Every AI model relies on vast amounts of labeled data, regardless of its complexity. The more precise the labeling, the better the technology performs.
“When I can design a product for a US company 5,000 miles [8,047km] away, why can’t I do it from 200 miles away?” said NextWealth founder Sridhar Mitta, 80, a former chief technology officer at Indian technology giant Wipro. “Anybody can be anywhere and do the things, because the value goes through the Internet.”
His scattered employees earn anywhere between US$275 to US$550 a month.

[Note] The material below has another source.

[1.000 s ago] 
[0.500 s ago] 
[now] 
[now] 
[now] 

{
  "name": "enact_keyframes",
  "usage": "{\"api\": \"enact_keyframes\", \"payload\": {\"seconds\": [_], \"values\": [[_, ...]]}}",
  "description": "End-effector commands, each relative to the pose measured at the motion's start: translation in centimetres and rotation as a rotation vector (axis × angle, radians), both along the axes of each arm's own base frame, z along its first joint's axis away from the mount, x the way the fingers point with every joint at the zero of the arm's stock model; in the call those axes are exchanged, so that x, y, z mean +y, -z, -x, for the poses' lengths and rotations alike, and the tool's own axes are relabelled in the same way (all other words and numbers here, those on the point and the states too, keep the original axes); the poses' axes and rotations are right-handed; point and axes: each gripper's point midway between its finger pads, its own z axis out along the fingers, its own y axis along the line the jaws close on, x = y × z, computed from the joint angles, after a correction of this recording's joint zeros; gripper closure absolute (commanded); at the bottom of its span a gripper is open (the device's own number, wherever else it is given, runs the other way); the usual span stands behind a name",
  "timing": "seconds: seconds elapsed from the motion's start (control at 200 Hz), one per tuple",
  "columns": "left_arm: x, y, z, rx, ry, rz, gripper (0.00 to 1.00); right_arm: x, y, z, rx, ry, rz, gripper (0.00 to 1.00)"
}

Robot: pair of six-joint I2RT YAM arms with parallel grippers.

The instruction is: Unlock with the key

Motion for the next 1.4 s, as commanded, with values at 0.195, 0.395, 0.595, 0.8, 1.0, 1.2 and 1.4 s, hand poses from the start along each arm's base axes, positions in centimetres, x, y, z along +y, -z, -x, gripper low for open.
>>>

While AI-driven automation might render some jobs obsolete, Mitta believes it would also generate opportunities.
“Micro-entrepreneurship will be the next phase for small towns,” Mitta said. “It may not be another billion-dollar company, but they will produce something which will be useful to the region.”
As AI reaches rural India, it is quietly reshaping lives — particularly for women from conservative backgrounds.
For Amala Dhanapal, a colleague of Nadarajan and the first graduate in her family — her father is a tailor and her mother a homemaker — working in AI has changed attitudes.
“It’s a big thing,” Dhanapal said, adding that it provided a gateway to learning and greater financial independence. “Most girls find it difficult to even pursue their education due to their family background.”
When Kerketta first began her data-annotation work, villagers mocked her.
“Now, when they see me going around on my scooter, they look at me with pride,” she said. “Just like I do myself.”